**DIRECTIONS FOR THIS TASK:** Sort through the data and copy the lines holding the word "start".

**SOURCE DATA:**
┄┄┄┄┄┄┄┄┄┄

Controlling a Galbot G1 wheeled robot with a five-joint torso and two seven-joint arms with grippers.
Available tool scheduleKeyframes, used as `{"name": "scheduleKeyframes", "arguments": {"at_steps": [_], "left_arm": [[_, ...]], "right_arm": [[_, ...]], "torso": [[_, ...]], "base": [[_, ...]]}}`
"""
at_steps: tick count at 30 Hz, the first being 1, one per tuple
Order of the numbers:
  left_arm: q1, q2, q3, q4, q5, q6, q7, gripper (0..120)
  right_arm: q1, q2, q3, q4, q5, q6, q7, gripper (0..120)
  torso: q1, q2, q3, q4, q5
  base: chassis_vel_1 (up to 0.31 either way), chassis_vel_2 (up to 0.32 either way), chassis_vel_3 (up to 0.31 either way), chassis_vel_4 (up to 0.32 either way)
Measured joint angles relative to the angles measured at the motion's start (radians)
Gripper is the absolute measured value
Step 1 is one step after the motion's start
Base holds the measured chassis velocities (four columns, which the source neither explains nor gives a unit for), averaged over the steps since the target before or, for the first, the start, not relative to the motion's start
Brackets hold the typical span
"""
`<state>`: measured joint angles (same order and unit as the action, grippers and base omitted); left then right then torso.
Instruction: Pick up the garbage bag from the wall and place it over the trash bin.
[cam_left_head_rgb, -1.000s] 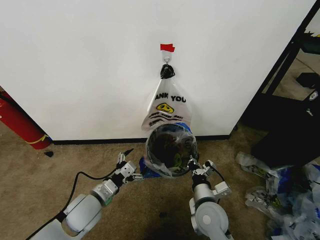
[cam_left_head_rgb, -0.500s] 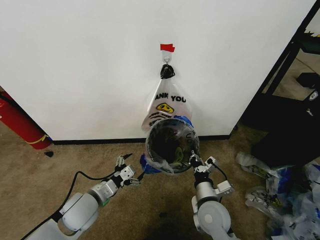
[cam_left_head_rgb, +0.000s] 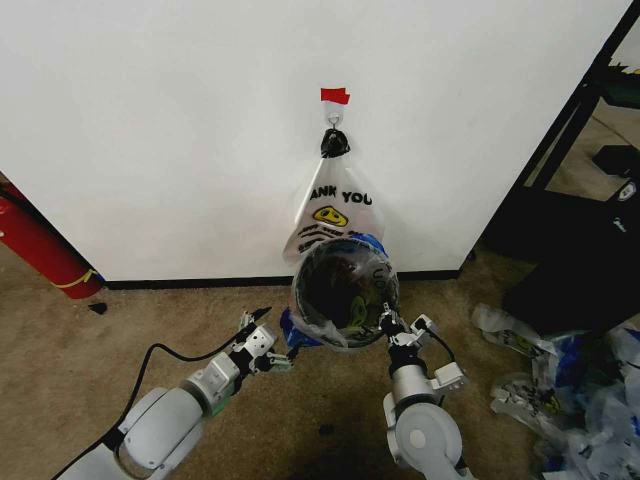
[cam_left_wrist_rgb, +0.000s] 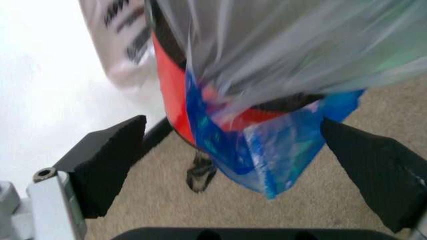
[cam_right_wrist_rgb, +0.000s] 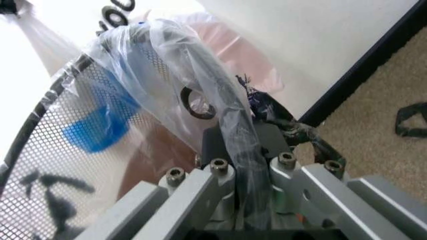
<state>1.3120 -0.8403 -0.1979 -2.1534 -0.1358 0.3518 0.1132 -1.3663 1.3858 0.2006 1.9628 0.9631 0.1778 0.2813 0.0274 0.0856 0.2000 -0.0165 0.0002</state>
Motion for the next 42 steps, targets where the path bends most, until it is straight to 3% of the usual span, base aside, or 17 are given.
{"name": "scheduleKeyframes", "arguments": {"at_steps": [5, 10, 15, 18, 20, 26, 29, 32, 36, 40, 42], "left_arm": [[-0.027, -0.024, 0.027, 0.044, -0.034, 0.012, -0.037, 100], [-0.047, -0.035, 0.034, 0.114, 0.049, -0.016, -0.035, 100], [-0.053, -0.027, 0.023, 0.180, 0.147, -0.095, -0.017, 100], [-0.059, -0.027, 0.021, 0.204, 0.140, -0.166, -0.014, 100], [-0.057, -0.027, 0.012, 0.216, 0.124, -0.262, 0.027, 100], [-0.030, -0.013, -0.049, 0.219, 0.220, -0.325, 0.108, 100], [-0.012, -0.001, -0.102, 0.225, 0.225, -0.389, 0.243, 100], [-0.010, -0.001, -0.172, 0.243, 0.231, -0.505, 0.449, 100], [-0.023, -0.002, -0.221, 0.281, 0.273, -0.577, 0.541, 100], [-0.055, -0.002, -0.250, 0.340, 0.277, -0.587, 0.474, 100], [-0.074, 0.000, -0.252, 0.353, 0.219, -0.554, 0.377, 100]], "right_arm": [[-0.012, 0.002, -0.015, 0.015, 0.001, -0.001, 0.004, 0], [-0.026, -0.001, -0.032, 0.024, -0.003, -0.004, 0.006, 0], [-0.026, -0.002, -0.033, 0.044, 0.001, -0.020, 0.025, 0], [-0.027, -0.004, -0.037, 0.056, 0.002, -0.040, 0.038, 0], [-0.025, -0.004, -0.040, 0.052, 0.000, -0.049, 0.045, 0], [-0.008, -0.021, -0.030, 0.028, 0.003, -0.052, 0.050, 0], [0.003, -0.048, -0.018, 0.018, 0.016, -0.061, 0.052, 0], [0.014, -0.090, -0.006, 0.007, 0.026, -0.082, 0.045, 0], [0.022, -0.153, 0.006, -0.001, 0.033, -0.114, 0.003, 0], [0.027, -0.225, 0.028, -0.021, 0.025, -0.146, -0.099, 0], [0.032, -0.270, 0.046, -0.043, 0.011, -0.162, -0.189, 0]], "torso": [[0.000, 0.000, 0.000, 0.0000, -0.0004], [0.000, 0.000, 0.000, 0.0000, -0.0003], [0.000, 0.000, 0.000, 0.0000, -0.0001], [0.000, 0.000, 0.000, 0.0000, -0.0002], [0.000, 0.000, 0.000, -0.0001, -0.0002], [0.000, 0.000, 0.000, 0.0000, -0.0002], [0.000, 0.000, 0.000, 0.0001, -0.0002], [0.000, 0.000, 0.000, 0.0000, -0.0002], [0.000, 0.000, 0.000, 0.0000, -0.0001], [0.000, 0.000, 0.000, 0.0000, -0.0005], [0.000, 0.000, 0.000, 0.0000, -0.0003]], "base": [[0.000, 0.000, 0.000, 0.000], [0.000, 0.000, 0.000, 0.000], [0.000, 0.000, 0.000, 0.000], [0.000, 0.000, 0.000, 0.000], [0.000, 0.000, 0.000, 0.000], [0.000, 0.000, 0.000, 0.000], [0.000, 0.000, 0.000, 0.000], [0.000, 0.000, 0.000, 0.000], [0.000, 0.000, 0.000, 0.000], [0.000, 0.000, 0.000, 0.000], [0.000, 0.000, 0.000, 0.000]]}}
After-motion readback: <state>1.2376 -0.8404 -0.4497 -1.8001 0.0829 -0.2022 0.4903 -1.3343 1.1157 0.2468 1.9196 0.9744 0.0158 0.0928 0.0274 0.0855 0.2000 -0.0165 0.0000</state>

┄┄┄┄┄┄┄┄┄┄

**ANSWER SECTION:**
Measured joint angles relative to the angles measured at the motion's start (radians)
Step 1 is one step after the motion's start
Base holds the measured chassis velocities (four columns, which the source neither explains nor gives a unit for), averaged over the steps since the target before or, for the first, the start, not relative to the motion's start

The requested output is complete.